Hacker Newsnew | past | comments | ask | show | jobs | submitlogin
Data-Oriented Design Principles (data-oriented.design)
102 points by ingve on July 18, 2023 | hide | past | favorite | 51 comments


This might be an unpopular opinion, but I feel like these DOD posts should always mention that the ideas are borne out of experience in game engine development and don't necessarily easily apply in other domains.

In some general sense the principles are applicable everywhere. But trying to actually apply them in some domains is really difficult. For example, I work on developing a large scale ML training framework and I haven't seen an example where avoiding the use of objects and inheritance leads to better code. Having said that, the principles certainly apply lower down the stack when talking about implementing the GPU kernels etc on the hot path.


> ...where avoiding the use of objects and inheritance leads to better code...

DOD isn't about "better code" but strictly about "faster code" by letting real-world hardware restrictions dictate how code accesses data (the way I wrote that it may sound like it's a bad thing, but it's really not) - writing software that doesn't fight the hardware it runs on can lead to simpler and easier to maintain code, but that's not guaranteed.


Wouldn't it be nice if people would always follow the serious whitepaper structure: abstract, summary, conclusion, measurement...

But this wouldn't work for programming language ideologies. Not for the OOP proponents, anyway.

The DOD crowd can at least demostrate how CPU love blasting through data layed out in arrays.

The FP crowd can least explain how the languages can be formalised.

PS ML is the most natural application of dod principles, no?


Not everything that matters can be measured.


McNamara fallacy is actually such a common one


It's better to look for numbers that can represent reality at least when done right than to accept magical thinking and hand-waving.


True!

But things unmeasurable are typically very ephemereal.


> But this wouldn't work for programming language ideologies. Not for the OOP proponents, anyway.

Why not? Are you saying that OOP isn't solving any problem?

As I understand it, OOP is mainly about allowing behavior to be reconfigured at runtime. As the introduction to "Design Patterns" puts it: "Polymorphism simplifies the definition of clients, decouples objects from each other and lets them vary their relationships to each other at run-time."

Using this indirection absolutely everywhere probably isn't great for performance, but it seems helpful in moderation.


* “As I understand it, OOP is mainly about allowing behavior to be reconfigured at runtime. As the introduction to "Design Patterns" puts it: "Polymorphism simplifies the definition of clients, decouples objects from each other and lets them vary their relationships to each other at run-time."”*

You're talking about polymorphism, not OOP. While polymorphism also exists in OOP, it is not a concept that is exclusive to it. And polymorphism alone doesn't make OOP.

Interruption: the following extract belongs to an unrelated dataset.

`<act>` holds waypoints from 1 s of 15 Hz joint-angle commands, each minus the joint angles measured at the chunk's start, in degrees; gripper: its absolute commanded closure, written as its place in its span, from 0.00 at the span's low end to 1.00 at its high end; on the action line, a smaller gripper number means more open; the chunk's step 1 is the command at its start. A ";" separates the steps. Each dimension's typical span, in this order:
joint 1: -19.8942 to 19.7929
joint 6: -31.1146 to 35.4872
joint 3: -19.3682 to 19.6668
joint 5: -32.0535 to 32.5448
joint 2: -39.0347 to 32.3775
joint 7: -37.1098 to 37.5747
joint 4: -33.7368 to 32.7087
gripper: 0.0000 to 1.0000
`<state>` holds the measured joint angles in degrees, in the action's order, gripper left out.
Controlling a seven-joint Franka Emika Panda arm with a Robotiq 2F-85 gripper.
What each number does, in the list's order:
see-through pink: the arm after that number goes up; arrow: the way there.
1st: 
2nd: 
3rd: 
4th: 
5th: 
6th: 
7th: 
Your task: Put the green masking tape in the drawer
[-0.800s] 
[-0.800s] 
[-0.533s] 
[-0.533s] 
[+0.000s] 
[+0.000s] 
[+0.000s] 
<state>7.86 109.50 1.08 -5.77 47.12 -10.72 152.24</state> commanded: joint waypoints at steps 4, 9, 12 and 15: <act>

> Are you saying that OOP isn't solving any problem?

I certainly would. More precisely, I don’t see OOP having any comparative advantage. I don’t see it being the most suitable tool for any job. Except maybe GUI. And even then I have my doubts.

The actor model though is pretty cool.


The original idea was about messages and encapsulation. It's recast incarnation now is about lowering the entry level skill to programming and system understanding to the rock bottom. If you copy paste reality into objects, you are hired,effectivness be damned.


OOP is not about "allowing...runtime". The key bit is objects: data paired with functions meant to be used with the data.

That's it, really.


> ML is the most natural application of dod principles, no?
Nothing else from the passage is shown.